Science for Life Laboratory, Department of Gene Technology, KTH Royal Institute of Technology, Stockholm, Sweden

Published

November 4, 2024

Abstract
Impairment of the central nervous system (CNS) poses a significant health risk for astronauts during long-duration space missions. In this study, we employed an innovative approach by integrating single-cell multiomics (transcriptomics and chromatin accessibility) with spatial transcriptomics to elucidate the impact of spaceflight on the mouse brain in female mice. Our comparative analysis between ground control and spaceflight-exposed animals revealed significant alterations in essential brain processes including neurogenesis, synaptogenesis and synaptic transmission, particularly affecting the cortex, hippocampus, striatum and neuroendocrine structures. Additionally, we observed astrocyte activation and signs of immune dysfunction.

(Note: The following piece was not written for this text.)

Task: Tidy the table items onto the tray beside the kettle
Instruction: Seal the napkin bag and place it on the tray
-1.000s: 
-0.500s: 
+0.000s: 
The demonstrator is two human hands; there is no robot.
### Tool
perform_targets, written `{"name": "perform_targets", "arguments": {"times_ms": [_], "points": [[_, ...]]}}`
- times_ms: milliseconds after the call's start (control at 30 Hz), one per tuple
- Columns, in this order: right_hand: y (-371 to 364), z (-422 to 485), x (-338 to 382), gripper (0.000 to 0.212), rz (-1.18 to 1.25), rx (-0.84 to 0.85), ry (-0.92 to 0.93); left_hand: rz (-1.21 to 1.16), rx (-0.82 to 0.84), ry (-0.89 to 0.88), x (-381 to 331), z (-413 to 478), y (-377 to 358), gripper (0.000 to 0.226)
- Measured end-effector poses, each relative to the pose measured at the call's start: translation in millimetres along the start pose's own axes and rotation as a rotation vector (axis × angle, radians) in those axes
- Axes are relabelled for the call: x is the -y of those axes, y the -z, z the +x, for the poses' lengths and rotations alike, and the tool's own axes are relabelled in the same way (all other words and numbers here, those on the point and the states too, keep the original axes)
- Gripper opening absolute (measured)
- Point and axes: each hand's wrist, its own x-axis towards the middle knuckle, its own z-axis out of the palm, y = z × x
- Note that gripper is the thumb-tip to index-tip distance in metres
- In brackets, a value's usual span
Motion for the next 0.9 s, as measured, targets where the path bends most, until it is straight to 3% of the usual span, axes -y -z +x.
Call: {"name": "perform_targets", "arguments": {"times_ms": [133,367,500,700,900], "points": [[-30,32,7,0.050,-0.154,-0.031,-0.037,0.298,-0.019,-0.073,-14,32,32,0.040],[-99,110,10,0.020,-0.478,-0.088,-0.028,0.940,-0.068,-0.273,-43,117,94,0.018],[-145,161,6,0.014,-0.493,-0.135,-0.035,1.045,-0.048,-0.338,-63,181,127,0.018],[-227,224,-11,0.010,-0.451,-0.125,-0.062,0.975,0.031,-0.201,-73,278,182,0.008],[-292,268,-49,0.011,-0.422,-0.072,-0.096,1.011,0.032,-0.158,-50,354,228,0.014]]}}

At the pathway level, some spaceflight-induced changes in the brain exhibit similarities with neurodegenerative disorders, marked by oxidative stress and protein misfolding. Our integrated spatial multiomics approach serves as a stepping stone towards understanding spaceflight-induced CNS impairments at the level of individual brain regions and cell types, and provides a basis for comparison in future spaceflight studies. For broader scientific impact, all datasets from this study are available through an interactive data portal, as well as the National Aeronautics and Space Administration (NASA) Open Science Data Repository (OSDR).